_Problem to work on_
Type the listing below out again exactly. No images.

★ ★ ★ ★ ★

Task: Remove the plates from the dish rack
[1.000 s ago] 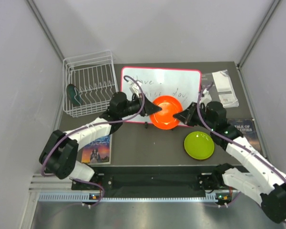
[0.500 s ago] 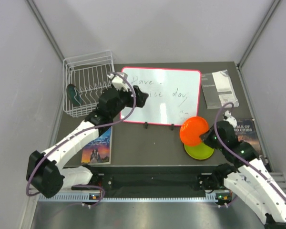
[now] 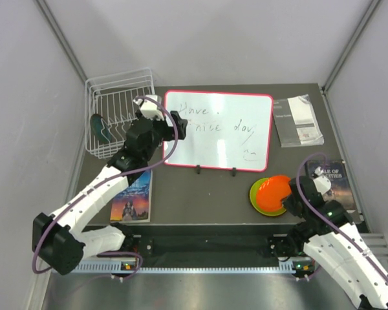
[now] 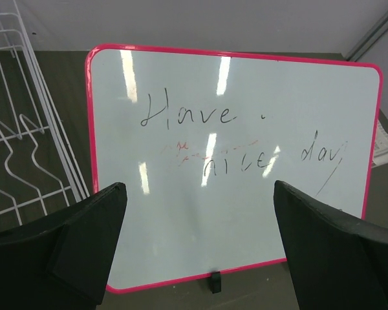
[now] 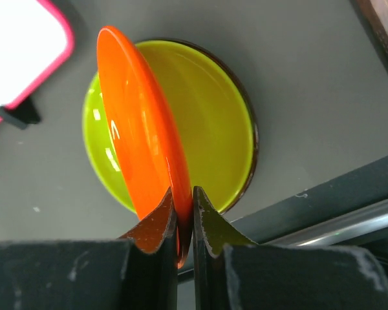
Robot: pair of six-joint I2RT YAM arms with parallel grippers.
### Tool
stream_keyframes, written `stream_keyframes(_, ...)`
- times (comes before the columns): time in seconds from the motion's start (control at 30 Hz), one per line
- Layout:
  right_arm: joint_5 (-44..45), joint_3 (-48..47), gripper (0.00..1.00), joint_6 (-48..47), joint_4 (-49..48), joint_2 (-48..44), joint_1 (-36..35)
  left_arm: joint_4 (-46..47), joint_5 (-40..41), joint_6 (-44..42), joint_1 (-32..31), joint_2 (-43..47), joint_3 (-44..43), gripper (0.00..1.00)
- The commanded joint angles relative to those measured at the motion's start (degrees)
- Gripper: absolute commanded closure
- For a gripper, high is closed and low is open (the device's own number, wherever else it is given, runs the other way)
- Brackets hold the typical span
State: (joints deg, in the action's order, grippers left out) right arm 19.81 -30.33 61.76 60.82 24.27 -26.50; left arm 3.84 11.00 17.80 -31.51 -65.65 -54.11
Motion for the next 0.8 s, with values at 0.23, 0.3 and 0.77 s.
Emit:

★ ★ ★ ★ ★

_Exercise answer_
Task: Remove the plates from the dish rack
[1.000 s ago] 
[0.500 s ago] 
[now] 
[now] 
[now] 
Robot: pair of six-joint I2RT YAM arms with parallel grippers.
### Tool
stream_keyframes, written `stream_keyframes(_, ...)`
- times (comes before the columns): time in seconds from the motion's start (control at 30 Hz), one per line
- Layout:
  right_arm: joint_5 (-44..45), joint_3 (-48..47), gripper (0.00..1.00), joint_6 (-48..47), joint_4 (-49..48), joint_2 (-48..44), joint_1 (-36..35)
  left_arm: joint_4 (-46..47), joint_5 (-40..41), joint_6 (-44..42), joint_1 (-32..31), joint_2 (-43..47), joint_3 (-44..43), gripper (0.00..1.00)
- The commanded joint angles relative to those measured at the motion's start (degrees)
- Gripper: absolute commanded closure
- For a gripper, high is closed and low is open (the device's own number, wherever else it is given, runs the other way)
- Brackets hold the typical span
State: (joints deg, in the action's order, grippers left out) right arm 19.81 -30.33 61.76 60.82 24.27 -26.50; left arm 3.84 11.00 17.80 -31.51 -65.65 -54.11
Motion for the next 0.8 s, with values at 0.23, 0.3 and 0.77 s.
Emit:

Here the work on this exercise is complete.